»Unanimité pour le vote des 900 millions d'assignats à émettre; unanimité pour la levée de 300 000 hommes; unanimité pour la déclaration de guerre à cette orgueilleuse Angleterre qui a osé envoyer ses passeports à notre ambassadeur.

»Maintenant la France a compris la grandeur de sa mission. Il ne lui reste pas seulement à défendre la France contre la ligue des rois, il lui reste à fonder l'unité de la patrie, l'indivisibilité de la République. Point de vie sans unité; se diviser, c'est périr!»

Ce que venait de dire Jacques Mérey répondait si complètement à la pensée générale, qu'il fut interrompu par d'unanimes applaudissements.

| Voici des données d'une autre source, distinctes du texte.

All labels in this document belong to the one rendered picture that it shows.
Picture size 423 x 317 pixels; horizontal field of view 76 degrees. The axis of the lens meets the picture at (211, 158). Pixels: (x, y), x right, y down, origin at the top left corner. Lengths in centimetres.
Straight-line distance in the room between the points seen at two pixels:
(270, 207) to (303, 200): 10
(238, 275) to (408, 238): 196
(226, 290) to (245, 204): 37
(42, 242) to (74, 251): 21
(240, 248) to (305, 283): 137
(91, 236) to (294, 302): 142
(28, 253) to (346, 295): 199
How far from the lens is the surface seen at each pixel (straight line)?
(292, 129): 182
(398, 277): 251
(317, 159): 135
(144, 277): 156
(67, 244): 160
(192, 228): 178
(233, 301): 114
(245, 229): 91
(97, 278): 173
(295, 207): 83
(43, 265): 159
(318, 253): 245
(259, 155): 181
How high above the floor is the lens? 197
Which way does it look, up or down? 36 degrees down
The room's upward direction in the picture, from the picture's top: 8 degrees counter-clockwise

«La France a trop longtemps souffert de ses divisions sous la prétendue unité royale pour croire à l'unité d'une monarchie, et c'est pour cela qu'elle a voté l'abolition de la royauté, la fondation de la République, la mort du tyran.

»La France ne peut admettre non plus comme applicable à son gouvernement ni l'unité fédérative des États-Unis, ni l'unité fédérative de la Hollande, ni l'unité fédérative de la Suisse.

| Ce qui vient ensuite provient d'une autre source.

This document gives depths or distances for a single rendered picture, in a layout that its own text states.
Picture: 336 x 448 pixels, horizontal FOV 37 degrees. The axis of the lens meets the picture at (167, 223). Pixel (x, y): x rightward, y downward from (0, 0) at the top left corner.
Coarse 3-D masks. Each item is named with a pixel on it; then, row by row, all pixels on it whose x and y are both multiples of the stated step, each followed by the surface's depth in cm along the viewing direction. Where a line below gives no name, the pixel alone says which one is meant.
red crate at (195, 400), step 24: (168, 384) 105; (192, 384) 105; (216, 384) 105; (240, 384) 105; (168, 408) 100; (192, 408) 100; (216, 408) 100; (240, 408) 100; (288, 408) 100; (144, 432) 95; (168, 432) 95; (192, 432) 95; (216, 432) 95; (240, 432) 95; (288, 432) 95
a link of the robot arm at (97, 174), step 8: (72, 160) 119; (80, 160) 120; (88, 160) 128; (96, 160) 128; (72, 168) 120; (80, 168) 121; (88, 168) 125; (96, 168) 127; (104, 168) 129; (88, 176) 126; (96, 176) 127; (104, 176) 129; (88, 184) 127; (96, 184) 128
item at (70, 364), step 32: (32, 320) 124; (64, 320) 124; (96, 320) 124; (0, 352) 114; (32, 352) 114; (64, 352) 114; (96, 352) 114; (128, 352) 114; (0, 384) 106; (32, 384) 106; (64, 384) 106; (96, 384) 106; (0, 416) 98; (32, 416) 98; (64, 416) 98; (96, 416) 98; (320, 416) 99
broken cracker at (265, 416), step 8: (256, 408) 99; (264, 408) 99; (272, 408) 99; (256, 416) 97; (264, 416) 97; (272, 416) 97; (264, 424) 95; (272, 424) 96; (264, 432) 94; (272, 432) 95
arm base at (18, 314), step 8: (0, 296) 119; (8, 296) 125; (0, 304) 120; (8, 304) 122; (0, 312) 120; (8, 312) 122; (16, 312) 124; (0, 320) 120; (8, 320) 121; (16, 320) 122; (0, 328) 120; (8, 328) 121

»Peut-être la chose était-elle possible avec la France divisée en provinces; elle est devenue impossible avec la France divisée en départements.

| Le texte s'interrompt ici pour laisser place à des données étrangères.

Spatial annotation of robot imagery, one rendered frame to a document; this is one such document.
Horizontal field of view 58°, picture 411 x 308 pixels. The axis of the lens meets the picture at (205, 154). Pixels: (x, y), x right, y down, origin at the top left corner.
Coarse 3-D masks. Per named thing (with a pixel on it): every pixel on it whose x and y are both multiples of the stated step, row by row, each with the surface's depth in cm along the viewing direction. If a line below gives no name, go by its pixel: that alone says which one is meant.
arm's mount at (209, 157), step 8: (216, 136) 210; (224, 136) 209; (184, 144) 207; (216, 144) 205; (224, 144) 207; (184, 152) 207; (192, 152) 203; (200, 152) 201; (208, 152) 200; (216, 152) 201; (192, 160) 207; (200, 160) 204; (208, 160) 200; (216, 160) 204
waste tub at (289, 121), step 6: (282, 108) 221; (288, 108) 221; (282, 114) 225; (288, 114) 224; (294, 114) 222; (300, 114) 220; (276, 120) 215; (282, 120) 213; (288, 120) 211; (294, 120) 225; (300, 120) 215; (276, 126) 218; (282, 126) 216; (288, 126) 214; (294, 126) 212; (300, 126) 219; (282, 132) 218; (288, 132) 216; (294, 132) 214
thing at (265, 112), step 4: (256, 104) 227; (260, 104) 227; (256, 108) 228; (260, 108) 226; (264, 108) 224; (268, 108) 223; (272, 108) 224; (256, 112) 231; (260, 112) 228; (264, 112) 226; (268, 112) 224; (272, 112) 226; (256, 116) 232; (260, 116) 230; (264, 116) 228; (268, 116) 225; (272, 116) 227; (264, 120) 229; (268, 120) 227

»Royalisme et fédéralisme sont deux mots sacrilèges. Seul un meurtrier de l'humanité peut les prononcer. Et remarquez bien que jamais ce problème de l'unité n'a été posé devant un grand empire; 89 n'y pensait pas; nous y répondrons tous en 93.

»Le sphinx est là sur la place de la Révolution.

»Devine ou meurs!

»Unité, avons-nous répondu en lui jetant la tête d'un roi.